The day’s star witness was Matt Taibbi, an independent journalist and onetime liberal darling, who had been among those people handpicked by Elon Musk to publish revelations from the so-called Twitter Files, exposing — as they saw it — how concerns about “misinformation” had been exploited to censor conservative and dissenting voices on the platform.

Taibbi and company were calling for the government to do more in the name of free speech — defunding any efforts funding fact-checkers or misinformation research, and similarly ending US government funding of media across the world, which they dismiss as “propaganda.” Over the last few years, Musk, Jordan, and Taibbi had created something of an unstoppable machine: Jordan had the power to subpoena evidence, call witnesses, and create reports. Taibbi and others could testify at those hearings and report on them, as well as on material provided by Musk. Musk, in turn, could launch lawsuits based on the findings of Jordan’s committees and on the reporting of Taibbi and others.
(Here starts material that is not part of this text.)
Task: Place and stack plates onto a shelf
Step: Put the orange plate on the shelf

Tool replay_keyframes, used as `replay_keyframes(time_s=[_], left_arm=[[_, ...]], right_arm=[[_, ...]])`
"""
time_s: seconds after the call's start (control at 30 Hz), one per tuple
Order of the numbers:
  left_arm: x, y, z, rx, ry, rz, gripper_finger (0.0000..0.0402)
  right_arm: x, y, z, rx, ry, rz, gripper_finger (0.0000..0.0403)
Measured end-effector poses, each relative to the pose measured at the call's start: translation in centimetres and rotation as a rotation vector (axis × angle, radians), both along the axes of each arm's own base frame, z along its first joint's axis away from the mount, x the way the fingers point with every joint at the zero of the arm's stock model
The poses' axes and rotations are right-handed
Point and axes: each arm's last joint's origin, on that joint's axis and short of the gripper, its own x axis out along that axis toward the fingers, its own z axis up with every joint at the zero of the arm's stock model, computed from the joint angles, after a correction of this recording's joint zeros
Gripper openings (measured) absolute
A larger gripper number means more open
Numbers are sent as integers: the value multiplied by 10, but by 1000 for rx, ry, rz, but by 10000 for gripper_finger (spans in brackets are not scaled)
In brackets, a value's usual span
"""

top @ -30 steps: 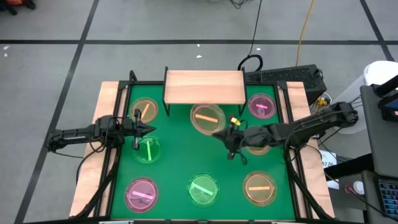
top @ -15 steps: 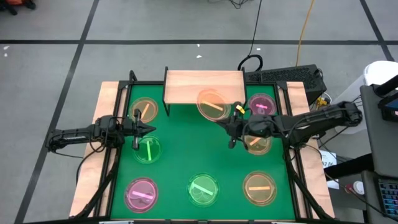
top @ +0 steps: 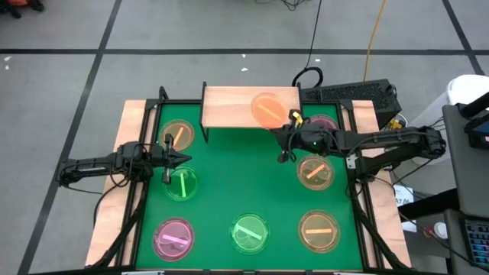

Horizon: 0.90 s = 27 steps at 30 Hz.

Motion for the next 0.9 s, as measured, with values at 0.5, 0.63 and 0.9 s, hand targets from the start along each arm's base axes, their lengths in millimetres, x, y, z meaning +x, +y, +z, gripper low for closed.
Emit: replay_keyframes(time_s=[0.5, 0.63, 0.9], left_arm=[[0, 0, 0, 0, 0, 0, 3], [0, 0, 0, 0, 0, 0, 3], [0, 0, 0, 0, 0, 0, 3]], right_arm=[[-7, -40, -14, 56, 100, -132, 0], [-5, -50, -23, 63, 137, -163, 0], [1, -68, -42, 87, 208, -204, 0]])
To those people caught in that machine, though, things looked very different. From their perspective, they had been trying to protect America’s free speech. During the heights of covid, false information that stopped people from getting vaccinated or from masking, or which made them try unsafe “cures,” could prove fatal. The January 6th protests showed that political misinformation could be a life-and-death matter, too.